* Assignment: Give again, exactly as written, each line of the material below starting at the line that contains "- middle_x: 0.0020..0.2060" and ending at the line that contains "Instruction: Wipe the". Both ends count, and no other line does.

Segment Open

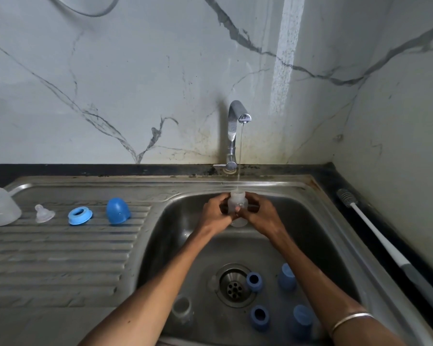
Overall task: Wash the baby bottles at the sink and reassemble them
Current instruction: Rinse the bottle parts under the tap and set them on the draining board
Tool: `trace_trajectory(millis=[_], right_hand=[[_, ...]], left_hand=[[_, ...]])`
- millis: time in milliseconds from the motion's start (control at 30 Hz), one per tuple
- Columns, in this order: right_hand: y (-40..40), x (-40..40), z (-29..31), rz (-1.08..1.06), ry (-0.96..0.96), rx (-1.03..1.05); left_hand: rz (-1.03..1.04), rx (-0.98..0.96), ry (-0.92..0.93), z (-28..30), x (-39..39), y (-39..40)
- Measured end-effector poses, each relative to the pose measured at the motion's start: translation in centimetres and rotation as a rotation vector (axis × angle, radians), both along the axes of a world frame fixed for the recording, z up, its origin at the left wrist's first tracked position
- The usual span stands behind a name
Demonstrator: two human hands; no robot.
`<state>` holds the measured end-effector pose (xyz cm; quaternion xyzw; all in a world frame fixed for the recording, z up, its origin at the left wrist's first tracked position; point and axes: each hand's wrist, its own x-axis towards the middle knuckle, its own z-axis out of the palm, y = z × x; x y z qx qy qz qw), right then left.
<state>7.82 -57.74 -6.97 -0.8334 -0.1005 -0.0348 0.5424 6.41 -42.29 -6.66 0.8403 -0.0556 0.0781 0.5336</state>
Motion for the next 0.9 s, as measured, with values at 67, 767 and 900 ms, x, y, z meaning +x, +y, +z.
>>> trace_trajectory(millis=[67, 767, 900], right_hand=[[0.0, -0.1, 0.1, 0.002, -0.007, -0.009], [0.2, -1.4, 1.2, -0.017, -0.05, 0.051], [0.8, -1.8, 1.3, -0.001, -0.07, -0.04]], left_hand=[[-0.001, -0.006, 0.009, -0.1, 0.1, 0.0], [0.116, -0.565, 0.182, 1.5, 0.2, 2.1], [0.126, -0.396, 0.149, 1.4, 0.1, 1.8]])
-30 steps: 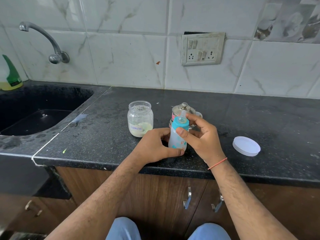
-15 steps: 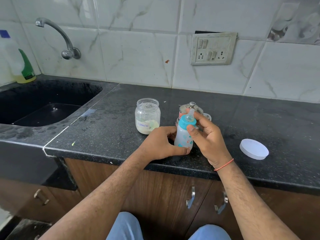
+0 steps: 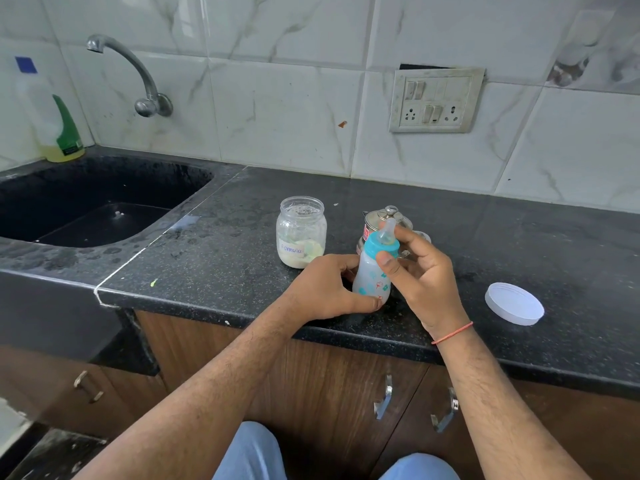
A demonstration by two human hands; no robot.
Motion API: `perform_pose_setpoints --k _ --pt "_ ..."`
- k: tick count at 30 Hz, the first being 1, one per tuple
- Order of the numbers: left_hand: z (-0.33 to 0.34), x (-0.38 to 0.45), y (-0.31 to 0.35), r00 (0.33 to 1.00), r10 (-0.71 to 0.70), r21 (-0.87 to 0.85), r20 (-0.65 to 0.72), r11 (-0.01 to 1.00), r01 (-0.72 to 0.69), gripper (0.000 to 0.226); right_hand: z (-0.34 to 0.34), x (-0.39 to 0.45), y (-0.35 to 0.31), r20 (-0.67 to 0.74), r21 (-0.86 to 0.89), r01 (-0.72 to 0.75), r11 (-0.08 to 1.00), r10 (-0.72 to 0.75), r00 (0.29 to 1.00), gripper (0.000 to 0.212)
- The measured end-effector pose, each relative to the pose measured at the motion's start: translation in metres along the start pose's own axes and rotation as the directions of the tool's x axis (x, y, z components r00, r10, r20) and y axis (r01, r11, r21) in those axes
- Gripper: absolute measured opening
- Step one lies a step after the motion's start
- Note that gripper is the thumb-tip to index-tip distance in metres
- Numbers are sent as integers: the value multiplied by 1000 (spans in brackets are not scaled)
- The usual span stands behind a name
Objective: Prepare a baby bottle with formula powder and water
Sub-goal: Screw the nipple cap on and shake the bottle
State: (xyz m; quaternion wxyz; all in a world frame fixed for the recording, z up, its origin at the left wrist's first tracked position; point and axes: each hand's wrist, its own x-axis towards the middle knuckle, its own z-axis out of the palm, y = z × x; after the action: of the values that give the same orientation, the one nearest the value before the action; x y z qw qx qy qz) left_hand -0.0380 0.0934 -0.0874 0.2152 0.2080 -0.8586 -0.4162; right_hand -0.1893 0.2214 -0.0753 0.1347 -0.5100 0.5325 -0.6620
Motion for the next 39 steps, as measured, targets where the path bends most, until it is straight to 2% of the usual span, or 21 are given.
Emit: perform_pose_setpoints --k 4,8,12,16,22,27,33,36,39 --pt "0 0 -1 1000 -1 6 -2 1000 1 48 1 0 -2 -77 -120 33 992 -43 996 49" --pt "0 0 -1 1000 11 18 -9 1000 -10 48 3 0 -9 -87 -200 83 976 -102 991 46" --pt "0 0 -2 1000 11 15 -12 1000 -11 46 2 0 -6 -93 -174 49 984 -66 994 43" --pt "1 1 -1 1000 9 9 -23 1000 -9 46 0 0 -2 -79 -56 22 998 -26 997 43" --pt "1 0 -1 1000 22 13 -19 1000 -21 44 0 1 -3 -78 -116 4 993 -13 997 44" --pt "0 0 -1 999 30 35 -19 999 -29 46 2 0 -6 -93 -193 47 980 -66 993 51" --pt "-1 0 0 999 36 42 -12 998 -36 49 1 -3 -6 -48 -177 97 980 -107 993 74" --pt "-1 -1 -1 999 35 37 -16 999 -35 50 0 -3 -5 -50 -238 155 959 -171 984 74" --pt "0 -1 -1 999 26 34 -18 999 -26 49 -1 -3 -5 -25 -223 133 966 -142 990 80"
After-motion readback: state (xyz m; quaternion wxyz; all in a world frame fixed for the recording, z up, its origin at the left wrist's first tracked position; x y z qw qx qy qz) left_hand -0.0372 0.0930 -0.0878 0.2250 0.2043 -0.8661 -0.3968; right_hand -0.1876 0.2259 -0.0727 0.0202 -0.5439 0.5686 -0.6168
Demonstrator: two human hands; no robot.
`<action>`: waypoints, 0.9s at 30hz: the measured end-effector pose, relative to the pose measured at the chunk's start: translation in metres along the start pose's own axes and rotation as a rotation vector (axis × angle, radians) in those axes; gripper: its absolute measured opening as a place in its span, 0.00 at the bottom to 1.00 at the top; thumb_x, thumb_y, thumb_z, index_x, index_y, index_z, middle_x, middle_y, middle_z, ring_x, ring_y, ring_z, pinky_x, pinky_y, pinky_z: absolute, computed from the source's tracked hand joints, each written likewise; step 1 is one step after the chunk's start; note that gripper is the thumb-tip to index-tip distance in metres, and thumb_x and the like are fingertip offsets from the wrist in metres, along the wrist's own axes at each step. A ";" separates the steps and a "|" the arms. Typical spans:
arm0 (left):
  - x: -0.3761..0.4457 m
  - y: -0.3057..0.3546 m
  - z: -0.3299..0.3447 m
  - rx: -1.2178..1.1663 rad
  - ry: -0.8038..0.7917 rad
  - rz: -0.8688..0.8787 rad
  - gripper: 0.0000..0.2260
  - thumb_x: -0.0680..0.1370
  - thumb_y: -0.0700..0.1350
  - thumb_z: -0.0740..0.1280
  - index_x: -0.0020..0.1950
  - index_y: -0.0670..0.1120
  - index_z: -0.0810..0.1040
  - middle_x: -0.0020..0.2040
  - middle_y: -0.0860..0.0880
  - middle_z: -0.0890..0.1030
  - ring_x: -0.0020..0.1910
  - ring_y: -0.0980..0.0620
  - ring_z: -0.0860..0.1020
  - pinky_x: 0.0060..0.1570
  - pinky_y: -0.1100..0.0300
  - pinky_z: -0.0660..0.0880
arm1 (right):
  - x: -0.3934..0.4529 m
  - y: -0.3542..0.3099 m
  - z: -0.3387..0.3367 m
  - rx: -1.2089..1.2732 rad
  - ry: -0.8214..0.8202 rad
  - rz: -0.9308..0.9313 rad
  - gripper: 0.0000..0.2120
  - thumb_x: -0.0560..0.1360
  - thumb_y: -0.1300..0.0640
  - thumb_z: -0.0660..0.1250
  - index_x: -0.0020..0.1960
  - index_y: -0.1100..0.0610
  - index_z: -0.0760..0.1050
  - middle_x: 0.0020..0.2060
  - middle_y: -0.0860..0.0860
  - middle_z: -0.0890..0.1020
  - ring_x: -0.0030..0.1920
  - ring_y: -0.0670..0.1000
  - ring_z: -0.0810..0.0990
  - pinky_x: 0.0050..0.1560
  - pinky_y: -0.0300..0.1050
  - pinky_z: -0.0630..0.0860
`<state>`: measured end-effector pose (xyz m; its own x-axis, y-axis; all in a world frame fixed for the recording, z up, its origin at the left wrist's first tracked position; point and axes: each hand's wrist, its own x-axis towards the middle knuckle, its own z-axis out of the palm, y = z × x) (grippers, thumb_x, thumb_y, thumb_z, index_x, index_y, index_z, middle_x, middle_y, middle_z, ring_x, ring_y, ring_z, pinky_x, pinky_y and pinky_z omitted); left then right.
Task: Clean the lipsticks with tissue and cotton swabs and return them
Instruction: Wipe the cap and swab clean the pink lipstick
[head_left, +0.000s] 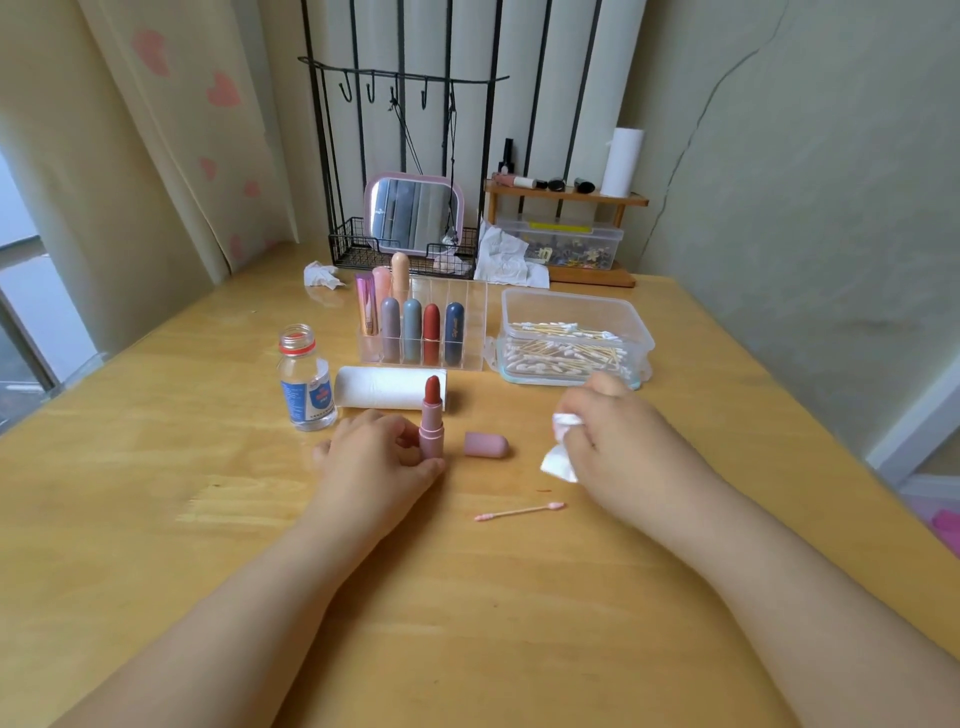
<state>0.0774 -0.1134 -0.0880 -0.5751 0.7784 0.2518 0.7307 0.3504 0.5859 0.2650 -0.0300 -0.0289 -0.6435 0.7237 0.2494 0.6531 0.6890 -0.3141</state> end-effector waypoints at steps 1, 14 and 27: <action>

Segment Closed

* Your solution:
  - middle_x: 0.0020..0.2060
  - middle_y: -0.0860..0.0860
  - middle_z: -0.0890..0.1020
  - ring_x: -0.0030..0.1920
  - ring_y: -0.0670..0.1000
  - ring_z: -0.0810..0.0990
  - pinky_x: 0.0050..0.1560
  - pinky_y: -0.0300..0.1050
  - pinky_z: -0.0630..0.0860
`<state>`: measured end-effector pose (xyz m; its own x-axis, y-axis; all in a world frame fixed for the recording, z up, its origin at the left wrist's first tracked position; point and axes: each hand's wrist, its own x-axis towards the middle knuckle, its own z-axis out of the palm, y = z × x) (grippers, thumb_x, thumb_y, thumb_z, index_x, index_y, index_z, middle_x, middle_y, middle_z, ring_x, ring_y, ring_z, pinky_x, pinky_y and pinky_z omitted); left then right.
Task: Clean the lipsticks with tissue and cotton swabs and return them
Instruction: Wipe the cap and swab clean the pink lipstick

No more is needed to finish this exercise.